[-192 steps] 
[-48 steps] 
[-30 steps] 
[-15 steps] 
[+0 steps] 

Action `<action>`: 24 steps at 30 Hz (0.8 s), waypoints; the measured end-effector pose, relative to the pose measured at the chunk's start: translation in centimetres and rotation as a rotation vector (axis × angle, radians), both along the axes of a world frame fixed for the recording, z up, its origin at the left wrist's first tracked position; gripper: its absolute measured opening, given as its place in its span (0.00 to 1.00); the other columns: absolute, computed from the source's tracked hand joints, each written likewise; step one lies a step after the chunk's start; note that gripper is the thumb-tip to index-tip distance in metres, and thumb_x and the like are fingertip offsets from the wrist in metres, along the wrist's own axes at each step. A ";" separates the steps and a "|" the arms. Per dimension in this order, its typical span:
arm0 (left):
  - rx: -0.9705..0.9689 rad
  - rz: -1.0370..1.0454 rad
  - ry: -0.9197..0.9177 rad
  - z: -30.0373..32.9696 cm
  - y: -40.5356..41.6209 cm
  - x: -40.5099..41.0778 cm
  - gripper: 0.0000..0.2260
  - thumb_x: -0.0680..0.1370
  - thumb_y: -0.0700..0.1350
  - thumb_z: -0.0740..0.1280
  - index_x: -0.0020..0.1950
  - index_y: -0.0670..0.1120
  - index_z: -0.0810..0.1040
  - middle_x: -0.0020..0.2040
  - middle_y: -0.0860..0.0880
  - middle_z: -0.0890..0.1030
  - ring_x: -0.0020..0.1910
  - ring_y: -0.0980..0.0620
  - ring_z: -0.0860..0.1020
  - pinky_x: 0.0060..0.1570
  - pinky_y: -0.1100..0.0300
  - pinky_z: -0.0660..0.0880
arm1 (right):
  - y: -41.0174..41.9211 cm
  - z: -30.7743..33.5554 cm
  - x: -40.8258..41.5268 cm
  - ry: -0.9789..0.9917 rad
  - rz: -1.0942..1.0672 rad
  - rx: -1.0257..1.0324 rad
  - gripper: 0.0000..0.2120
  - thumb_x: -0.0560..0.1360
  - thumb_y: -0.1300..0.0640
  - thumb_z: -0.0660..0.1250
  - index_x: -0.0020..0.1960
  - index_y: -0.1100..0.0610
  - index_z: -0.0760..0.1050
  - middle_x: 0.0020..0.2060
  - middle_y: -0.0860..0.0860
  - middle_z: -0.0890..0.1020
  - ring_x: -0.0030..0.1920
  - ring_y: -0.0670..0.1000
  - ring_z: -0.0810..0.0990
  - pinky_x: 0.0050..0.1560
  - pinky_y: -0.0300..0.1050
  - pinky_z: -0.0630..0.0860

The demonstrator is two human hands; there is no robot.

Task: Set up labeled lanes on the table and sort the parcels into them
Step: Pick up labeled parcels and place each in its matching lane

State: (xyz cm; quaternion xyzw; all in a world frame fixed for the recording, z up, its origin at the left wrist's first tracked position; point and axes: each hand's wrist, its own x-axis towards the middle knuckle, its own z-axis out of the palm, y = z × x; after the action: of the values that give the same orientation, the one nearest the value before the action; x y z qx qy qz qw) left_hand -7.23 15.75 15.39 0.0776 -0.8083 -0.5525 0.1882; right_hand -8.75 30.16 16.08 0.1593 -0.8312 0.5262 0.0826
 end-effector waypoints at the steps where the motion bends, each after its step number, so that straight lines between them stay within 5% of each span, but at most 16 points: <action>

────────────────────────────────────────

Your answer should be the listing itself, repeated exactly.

__EXERCISE OUTPUT__:
[-192 steps] 
[-48 steps] 
[-30 steps] 
[-15 steps] 
[+0 steps] 

Action `<action>`: 24 steps at 30 Hz (0.8 s), waypoints; the measured end-effector pose, relative to the pose measured at the chunk's start: translation in centimetres and rotation as a rotation vector (axis × angle, radians), both along the axes of a world frame fixed for the recording, z up, its origin at the left wrist's first tracked position; gripper: its absolute measured opening, given as its place in its span (0.00 to 1.00); the other columns: absolute, computed from the source's tracked hand joints, each written likewise; step one lies a step after the chunk's start; note that gripper is the thumb-tip to index-tip distance in metres, and thumb_x and the like are fingertip offsets from the wrist in metres, along the wrist's own axes at each step. A ";" separates the steps and a "|" the arms. Per dimension in this order, its typical span:
arm0 (left):
  - rx: -0.9705..0.9689 rad
  - rz: -1.0370..1.0454 rad
  - ry: -0.9197..0.9177 rad
  - z: -30.0373..32.9696 cm
  - y: -40.5356..41.6209 cm
  - x: -40.5099..41.0778 cm
  - gripper: 0.0000..0.2260
  - thumb_x: -0.0680..0.1370
  - thumb_y: -0.0700..0.1350
  - thumb_z: -0.0740..0.1280
  - index_x: -0.0020..0.1950
  - index_y: -0.0670..0.1120
  - index_z: -0.0810..0.1040
  - middle_x: -0.0020..0.2040
  - middle_y: -0.0860..0.0880
  - middle_z: -0.0890..0.1030
  - ring_x: -0.0020..0.1910
  - ring_y: -0.0980..0.0620
  - ring_z: -0.0860..0.1020
  - pinky_x: 0.0060..0.1570
  - pinky_y: -0.1100..0.0300
  - pinky_z: -0.0660..0.0880
arm1 (right):
  - y: -41.0174..41.9211 cm
  - z: -30.7743..33.5554 cm
  - x: -40.8258..41.5268 cm
  - ry: -0.9789..0.9917 rad
  - rz: -1.0942..1.0672 rad
  - rx: -1.0257..1.0324 rad
  - gripper: 0.0000..0.2120
  - thumb_x: -0.0560..0.1360
  - thumb_y: -0.1300..0.0640
  - thumb_z: -0.0660..0.1250
  - index_x: -0.0020..0.1960
  - index_y: -0.1100..0.0610
  - index_z: -0.0760..0.1050
  - middle_x: 0.0020..0.2060
  - middle_y: -0.0860..0.0860
  - middle_z: -0.0890..0.1020
  - ring_x: -0.0030..0.1920
  - ring_y: -0.0670..0.1000
  - ring_z: -0.0810..0.0990
  - pinky_x: 0.0050..0.1560
  - pinky_y: -0.0300..0.1050
  - pinky_z: -0.0630..0.0860

The demonstrator is two human hands; there is no robot.

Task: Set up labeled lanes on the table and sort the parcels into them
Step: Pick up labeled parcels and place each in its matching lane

State: (xyz cm; quaternion xyzw; all in a world frame fixed for the recording, z up, its origin at the left wrist's first tracked position; point and axes: each hand's wrist, its own x-axis towards the middle knuckle, its own z-axis out of the palm, y = z × x; after the action: of the values that give the same orientation, the one nearest the value before the action; x y z qx qy qz qw) left_hand -7.23 15.75 15.39 0.0776 -0.8083 -0.5525 0.1882; right_hand -8.75 30.16 16.08 0.1593 -0.8312 0.5262 0.0826
 end-effector waypoints at the steps where the motion bends, each after its step number, so that straight lines between them stay within 5% of each span, but at most 16 points: <action>

The exercise requires no further output.